Marshall Feldman
2010-Mar-28 18:07 UTC
[R] Preserving both yearmon and numeric data in an xls object
Hi R gourmets,
I am trying to convert an HTML table into an xts object. The table has
six columns, with the data of interest in a single row with each cell
containing a long, \n-delimited character string. Initially, I work with
these strings as elements in a list. This is necessary because the
strings in each cell do not translate into a regular matrix with
equal-length columns. Once I fix the entries, I'm ready to convert them
into an xts object. The first two columns of the original table contain
dates, and I want them to be of type "yearmon" in the xts object. The
other four columns have numeric data.
Here's my problem.

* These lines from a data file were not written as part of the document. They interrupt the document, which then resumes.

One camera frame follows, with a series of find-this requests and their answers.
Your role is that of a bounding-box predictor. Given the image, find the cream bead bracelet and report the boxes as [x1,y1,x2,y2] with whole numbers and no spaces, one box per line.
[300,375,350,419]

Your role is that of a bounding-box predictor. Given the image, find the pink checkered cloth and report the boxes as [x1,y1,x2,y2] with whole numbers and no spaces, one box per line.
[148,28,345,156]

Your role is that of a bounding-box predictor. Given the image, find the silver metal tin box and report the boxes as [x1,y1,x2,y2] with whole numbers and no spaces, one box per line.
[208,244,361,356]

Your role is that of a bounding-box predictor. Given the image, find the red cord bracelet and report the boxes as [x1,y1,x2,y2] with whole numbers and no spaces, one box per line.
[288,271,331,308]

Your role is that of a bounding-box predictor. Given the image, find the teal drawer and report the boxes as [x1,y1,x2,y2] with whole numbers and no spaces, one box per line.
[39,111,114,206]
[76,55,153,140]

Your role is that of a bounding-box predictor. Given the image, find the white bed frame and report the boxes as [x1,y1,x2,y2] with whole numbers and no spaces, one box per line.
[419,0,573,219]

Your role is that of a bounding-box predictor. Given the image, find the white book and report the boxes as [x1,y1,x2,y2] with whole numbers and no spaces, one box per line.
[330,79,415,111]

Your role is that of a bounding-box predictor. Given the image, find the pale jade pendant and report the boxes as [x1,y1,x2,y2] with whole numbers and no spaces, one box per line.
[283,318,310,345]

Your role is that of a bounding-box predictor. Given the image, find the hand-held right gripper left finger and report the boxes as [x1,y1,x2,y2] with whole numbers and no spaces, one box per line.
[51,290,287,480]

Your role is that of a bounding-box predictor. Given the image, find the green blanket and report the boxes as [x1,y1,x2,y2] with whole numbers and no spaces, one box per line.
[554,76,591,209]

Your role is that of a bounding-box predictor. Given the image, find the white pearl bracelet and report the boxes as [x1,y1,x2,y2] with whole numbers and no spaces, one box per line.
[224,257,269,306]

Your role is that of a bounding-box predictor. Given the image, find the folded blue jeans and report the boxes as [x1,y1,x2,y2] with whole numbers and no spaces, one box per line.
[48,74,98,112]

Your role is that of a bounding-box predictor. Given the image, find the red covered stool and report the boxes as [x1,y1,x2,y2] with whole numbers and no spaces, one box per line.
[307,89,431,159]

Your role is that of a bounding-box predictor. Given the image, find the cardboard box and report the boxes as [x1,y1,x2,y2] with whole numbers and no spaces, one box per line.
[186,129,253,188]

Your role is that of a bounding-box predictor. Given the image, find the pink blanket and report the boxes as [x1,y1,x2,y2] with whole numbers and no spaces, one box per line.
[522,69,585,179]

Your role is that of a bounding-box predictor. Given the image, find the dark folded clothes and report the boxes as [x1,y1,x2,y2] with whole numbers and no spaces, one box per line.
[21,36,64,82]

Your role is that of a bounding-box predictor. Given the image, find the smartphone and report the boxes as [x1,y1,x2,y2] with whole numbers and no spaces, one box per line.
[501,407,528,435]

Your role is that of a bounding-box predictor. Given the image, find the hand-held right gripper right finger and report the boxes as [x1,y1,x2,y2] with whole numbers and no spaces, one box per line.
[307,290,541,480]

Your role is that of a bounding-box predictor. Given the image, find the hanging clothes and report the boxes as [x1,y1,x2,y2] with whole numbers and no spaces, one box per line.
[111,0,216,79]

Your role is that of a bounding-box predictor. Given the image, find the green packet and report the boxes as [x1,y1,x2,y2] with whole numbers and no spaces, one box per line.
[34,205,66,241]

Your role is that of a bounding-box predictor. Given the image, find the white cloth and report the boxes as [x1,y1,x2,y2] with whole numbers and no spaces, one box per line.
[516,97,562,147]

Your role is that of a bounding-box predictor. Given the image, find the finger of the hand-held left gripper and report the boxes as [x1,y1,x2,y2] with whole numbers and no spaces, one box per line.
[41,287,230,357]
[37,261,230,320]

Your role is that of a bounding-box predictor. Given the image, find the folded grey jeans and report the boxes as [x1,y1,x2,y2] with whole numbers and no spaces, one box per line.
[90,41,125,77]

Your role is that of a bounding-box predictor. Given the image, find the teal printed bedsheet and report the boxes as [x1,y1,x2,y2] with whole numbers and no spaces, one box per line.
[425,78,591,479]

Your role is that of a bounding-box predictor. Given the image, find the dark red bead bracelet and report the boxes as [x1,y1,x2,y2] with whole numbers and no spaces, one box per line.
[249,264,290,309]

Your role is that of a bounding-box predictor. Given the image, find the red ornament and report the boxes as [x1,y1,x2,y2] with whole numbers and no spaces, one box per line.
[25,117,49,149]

If I convert the list into a data frame on the way to
making it an xlt, the first two columns correctly keep the data as the
yearmon class, but the remaining columns are converted to character
class. Alternatively, if I convert the list into a matrix on the way to
making the xlt, all six columns become numeric; the first two columns
lose their yearmon class.
How can I make an xlt from a list, such that the first two columns are
yearmon and the last four are numeric?
Thanks.
Marsh Feldman
P.S. Here is some sample code:
> #... input has been converted to a list of length 6; each element
is a vector, but they themselves are of different length
> #... fix the 6 vectors to have equal length
> mylist[1:2] <- lapply(mylist[1:2], as.yearmon) # Convert
the first two elements into yearmon class
> #... Now try one of the following; tindex is the time index in
yearmon format
> myxts <- as.xts(as.data.frame(mylist), order.by=tindex) # this
makes columns 3-6 of myxts all have class = character
> myxts <- as.xts(matrix(unlist(mylist), ncol=6), order.by=tindex)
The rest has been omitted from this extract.